謝大夫人的眼淚差點流出來,伸手將她攬在懷裡。

「我的兒。你不要總是只想著別人,你不用對我們感到愧疚。你也不用愧疚,這不是你的錯。」她哽咽說道。

謝柔惠笑著抬頭。

「母親,我這一天想明白了。」她說道,「我不能這樣覺得自己沒用,自暴自棄,我應該不負母親和父親的良苦用心,我要好好做我自己,雖然這次的祭祀不是我做的,但將來我會做到的,我要努力當得起這次祭祀的一切,所以我不能逃避了,我要面對已經發生的這些。」

謝大夫人看著她神情驚喜。

「惠惠!」她喊道,將她緊緊的摟住。

惠惠,惠惠,她就知道她的惠惠是最好的。

她的惠惠有這樣的心智,當得起大小姐,只不過是一時的心疾,絕不會是謝老夫人說的,她不是大小姐。

謝柔嘉能做到,惠惠一定也能做的到,而且還會做的更好,等著瞧吧。

「好,來,我告訴你這幾天的事,我告訴你祭祀發生的一切。
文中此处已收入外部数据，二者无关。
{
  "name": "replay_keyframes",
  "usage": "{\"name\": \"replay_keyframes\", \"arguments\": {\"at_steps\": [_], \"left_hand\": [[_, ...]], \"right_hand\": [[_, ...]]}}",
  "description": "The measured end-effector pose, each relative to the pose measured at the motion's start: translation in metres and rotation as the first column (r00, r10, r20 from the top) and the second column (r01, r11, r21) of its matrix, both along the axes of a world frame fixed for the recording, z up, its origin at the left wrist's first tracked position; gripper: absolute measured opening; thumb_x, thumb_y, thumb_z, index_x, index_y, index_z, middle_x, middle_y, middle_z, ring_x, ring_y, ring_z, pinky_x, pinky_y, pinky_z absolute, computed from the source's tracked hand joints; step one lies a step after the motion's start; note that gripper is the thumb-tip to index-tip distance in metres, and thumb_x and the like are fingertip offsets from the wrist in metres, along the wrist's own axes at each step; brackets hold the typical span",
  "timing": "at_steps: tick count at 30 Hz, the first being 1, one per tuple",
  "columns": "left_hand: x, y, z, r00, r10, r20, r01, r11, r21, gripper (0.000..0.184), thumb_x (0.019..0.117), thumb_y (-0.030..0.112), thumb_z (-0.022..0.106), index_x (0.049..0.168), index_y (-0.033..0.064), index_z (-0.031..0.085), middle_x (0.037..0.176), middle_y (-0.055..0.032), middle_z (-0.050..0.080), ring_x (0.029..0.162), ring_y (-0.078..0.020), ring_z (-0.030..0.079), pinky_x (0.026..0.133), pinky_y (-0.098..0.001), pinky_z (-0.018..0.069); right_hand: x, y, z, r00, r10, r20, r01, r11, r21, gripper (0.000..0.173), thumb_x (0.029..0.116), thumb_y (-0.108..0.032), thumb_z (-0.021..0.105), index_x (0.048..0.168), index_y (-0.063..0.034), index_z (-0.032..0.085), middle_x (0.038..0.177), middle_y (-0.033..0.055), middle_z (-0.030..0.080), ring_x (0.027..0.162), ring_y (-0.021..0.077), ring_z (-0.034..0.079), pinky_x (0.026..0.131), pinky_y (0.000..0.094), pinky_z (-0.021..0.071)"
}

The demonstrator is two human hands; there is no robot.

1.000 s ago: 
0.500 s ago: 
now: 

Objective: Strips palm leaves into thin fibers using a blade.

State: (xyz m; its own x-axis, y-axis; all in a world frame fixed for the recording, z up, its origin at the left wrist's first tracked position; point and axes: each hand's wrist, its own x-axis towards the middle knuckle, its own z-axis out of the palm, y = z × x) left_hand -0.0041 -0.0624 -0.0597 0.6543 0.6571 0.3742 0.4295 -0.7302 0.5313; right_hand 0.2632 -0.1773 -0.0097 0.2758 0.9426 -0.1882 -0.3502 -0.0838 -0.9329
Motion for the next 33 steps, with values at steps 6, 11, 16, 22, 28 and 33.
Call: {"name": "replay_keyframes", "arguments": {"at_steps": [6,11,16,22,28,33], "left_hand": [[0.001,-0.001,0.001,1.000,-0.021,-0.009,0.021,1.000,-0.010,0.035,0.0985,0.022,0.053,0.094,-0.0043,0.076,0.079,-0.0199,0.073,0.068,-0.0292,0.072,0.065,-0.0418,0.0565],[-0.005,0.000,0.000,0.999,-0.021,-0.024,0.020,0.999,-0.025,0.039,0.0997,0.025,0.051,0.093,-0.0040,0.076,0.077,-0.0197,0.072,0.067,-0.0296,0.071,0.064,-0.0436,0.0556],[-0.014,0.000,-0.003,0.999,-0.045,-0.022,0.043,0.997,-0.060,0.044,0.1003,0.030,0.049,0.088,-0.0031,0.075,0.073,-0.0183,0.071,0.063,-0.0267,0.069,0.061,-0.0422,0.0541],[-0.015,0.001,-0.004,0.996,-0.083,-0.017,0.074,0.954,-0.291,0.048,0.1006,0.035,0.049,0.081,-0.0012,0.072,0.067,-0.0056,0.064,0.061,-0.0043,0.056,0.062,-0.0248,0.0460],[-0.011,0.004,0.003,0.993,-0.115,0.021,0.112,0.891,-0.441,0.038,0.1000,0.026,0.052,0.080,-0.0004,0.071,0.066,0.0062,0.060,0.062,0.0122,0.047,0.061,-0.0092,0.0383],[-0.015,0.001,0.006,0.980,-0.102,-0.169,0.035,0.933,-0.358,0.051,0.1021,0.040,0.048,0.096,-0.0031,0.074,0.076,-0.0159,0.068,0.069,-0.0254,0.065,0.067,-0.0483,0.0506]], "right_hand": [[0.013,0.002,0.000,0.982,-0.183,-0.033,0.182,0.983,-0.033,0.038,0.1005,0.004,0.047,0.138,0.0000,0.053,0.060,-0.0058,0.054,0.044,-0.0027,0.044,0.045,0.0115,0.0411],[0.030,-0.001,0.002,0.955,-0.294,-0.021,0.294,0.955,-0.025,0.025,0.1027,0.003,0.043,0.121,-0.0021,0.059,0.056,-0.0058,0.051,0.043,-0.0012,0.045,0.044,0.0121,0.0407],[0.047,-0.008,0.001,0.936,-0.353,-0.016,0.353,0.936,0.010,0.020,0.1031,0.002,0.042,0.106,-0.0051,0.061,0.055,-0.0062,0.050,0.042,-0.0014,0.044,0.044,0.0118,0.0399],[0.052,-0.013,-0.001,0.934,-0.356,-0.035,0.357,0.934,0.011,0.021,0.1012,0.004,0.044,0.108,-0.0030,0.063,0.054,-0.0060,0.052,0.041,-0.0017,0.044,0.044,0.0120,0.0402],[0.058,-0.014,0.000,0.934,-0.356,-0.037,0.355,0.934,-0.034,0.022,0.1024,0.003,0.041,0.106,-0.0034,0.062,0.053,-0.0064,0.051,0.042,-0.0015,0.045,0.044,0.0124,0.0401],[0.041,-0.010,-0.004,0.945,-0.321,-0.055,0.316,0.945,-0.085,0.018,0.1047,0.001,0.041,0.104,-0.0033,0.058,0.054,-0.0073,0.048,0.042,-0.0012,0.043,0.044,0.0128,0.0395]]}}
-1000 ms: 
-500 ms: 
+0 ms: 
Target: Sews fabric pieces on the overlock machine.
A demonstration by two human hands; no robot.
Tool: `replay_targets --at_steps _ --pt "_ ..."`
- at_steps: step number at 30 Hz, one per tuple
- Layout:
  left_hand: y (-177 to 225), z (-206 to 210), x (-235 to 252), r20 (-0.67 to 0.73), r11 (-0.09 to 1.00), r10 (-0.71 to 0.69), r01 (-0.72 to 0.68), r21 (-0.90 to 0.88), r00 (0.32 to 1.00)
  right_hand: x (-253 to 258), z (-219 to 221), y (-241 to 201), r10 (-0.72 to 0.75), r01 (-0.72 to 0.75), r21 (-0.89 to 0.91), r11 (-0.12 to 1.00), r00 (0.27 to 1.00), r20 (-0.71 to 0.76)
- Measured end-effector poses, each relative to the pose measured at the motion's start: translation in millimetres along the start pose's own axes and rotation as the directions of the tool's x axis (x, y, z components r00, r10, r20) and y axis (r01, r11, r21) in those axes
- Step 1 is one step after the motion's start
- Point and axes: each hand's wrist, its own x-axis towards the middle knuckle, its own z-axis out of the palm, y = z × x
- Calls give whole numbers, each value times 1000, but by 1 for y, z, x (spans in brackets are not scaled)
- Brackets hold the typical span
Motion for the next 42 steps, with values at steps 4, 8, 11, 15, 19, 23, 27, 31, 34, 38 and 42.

」她說道,拉住謝柔惠,「我們去書房。」

謝柔惠點點頭,才要跟著她邁進書房,又想到什麼停下腳。

「哦對了母親。」她說道,「我適才在馬廄看中一匹馬,我很喜歡,以前為了安全一直不能騎馬,現在過了三月三,我就能騎馬了吧?」

謝大夫人笑了。

「這還用和我說?」她笑道,伸手撫著謝柔惠的肩頭,「這家裡的東西都是你的,你喜歡就拿去。」

謝柔惠含笑點頭。

「謝謝母親。」她說道。

夜燈亮起來的時候,謝大夫人和謝柔惠走出了書房來到宴席上。

黔州路的大小官員們都齊齊的在場,圍繞著坐在正中的東平郡王。